# Task requirements
Only lines with the string "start" should be returned from the data below.

--------------------

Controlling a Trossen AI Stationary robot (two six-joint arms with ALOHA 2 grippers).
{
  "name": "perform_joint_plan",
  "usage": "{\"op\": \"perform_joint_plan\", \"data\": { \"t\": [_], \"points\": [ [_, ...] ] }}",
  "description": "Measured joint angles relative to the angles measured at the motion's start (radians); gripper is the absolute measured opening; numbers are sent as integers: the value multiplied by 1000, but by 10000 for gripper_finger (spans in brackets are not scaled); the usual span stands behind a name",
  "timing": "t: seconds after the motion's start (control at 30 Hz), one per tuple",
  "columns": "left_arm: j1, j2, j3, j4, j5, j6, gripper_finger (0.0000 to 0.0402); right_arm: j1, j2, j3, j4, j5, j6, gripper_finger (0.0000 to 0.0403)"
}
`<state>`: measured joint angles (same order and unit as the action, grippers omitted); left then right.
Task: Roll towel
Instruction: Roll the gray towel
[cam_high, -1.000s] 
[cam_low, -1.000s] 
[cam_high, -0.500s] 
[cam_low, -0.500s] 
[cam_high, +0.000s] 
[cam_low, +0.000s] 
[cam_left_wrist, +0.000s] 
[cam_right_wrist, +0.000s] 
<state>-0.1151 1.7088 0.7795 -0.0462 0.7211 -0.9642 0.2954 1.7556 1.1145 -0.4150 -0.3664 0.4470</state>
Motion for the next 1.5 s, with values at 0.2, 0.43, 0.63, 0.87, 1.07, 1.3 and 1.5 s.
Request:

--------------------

# Result of this exercise
  "description": "Measured joint angles relative to the angles measured at the motion's start (radians); gripper is the absolute measured opening; numbers are sent as integers: the value multiplied by 1000, but by 10000 for gripper_finger (spans in brackets are not scaled); the usual span stands behind a name",
  "timing": "t: seconds after the motion's start (control at 30 Hz), one per tuple",

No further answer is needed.